*Z perspektywy Lloyda*
Nya stworzyła silny strumień wody, a Skylor chwyciła ją za ramię i skopiowała jej moc. Ogień rozprzestrzeniał się coraz szybciej. Jedną ręką chwyciłem Nyę, a drugą - Skylor.
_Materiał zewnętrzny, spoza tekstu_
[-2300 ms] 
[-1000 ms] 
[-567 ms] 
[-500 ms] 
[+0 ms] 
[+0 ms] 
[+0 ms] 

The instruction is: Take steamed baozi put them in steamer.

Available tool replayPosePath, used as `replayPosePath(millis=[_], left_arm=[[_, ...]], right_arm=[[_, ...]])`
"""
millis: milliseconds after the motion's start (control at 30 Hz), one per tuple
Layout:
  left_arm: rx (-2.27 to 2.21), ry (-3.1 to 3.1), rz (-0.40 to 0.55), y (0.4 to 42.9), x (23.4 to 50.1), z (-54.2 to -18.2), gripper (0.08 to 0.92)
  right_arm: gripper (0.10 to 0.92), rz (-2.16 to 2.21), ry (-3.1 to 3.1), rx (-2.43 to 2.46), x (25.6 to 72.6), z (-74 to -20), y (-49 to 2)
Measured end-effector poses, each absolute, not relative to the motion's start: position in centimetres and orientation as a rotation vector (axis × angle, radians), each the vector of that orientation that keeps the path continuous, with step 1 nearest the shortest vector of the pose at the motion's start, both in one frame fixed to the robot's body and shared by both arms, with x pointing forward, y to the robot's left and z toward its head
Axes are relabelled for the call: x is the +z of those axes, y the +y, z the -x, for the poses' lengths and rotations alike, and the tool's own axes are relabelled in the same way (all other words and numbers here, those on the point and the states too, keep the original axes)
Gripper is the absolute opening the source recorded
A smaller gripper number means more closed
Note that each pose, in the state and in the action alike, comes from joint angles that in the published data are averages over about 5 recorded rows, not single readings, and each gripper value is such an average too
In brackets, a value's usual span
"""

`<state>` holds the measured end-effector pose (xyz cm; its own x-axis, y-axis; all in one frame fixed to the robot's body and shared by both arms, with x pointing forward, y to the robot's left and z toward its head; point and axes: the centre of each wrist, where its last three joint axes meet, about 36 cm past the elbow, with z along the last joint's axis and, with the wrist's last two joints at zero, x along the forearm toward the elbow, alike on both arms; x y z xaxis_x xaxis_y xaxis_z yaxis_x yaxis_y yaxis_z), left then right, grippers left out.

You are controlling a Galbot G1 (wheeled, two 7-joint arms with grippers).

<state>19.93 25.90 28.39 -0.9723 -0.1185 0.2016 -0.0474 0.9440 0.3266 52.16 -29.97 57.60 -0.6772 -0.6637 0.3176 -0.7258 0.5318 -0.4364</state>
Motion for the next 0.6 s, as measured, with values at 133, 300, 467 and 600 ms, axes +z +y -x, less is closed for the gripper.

Rzuciliśmy się na ziemię, próbując uniknąć dymu.
Nigdzie jednak nie mogłem zlokalizować mistrza ognia.
Chciałem go zawołać, lecz nie mogłem nawet złapać oddechu.
Czołgaliśmy się nisko ziemi, aż w końcu znaleźliśmy wyjście.
Energicznie szarpnąłem za klamkę, lecz ta ani drgnęła.
Drzwi się zacieły.
Nie mogłem zwlekać ani chwili dłużej, więc użyłem swojej mocy, by je wysadzić. Następnie wyciągnąłem nas z płonącego pomieszczenia.
Wciąż nie było z nami Kaia.
-Nie! -Wrzasnęła Nya.
-Musimy wrócić się po mojego brata!
Mistrzyni wody zerwała się z ziemi, lecz w ostatniej chwili złapałem ją za ramię.
Dziewczyna odwróciła głowę w moja stronę, widocznie niezadowolona z powodu tego, że próbuję ją powstrzymać.
-Nya, nie! Już go szukałem...
-Przecież nie rozpłynął się w powietrzu! -Dziewczyna wyrwała mi się, i rzuciła w płomienie.
Nie zdążyłem nic zrobić. Skylor spojrzała na mnie zaniepokojona.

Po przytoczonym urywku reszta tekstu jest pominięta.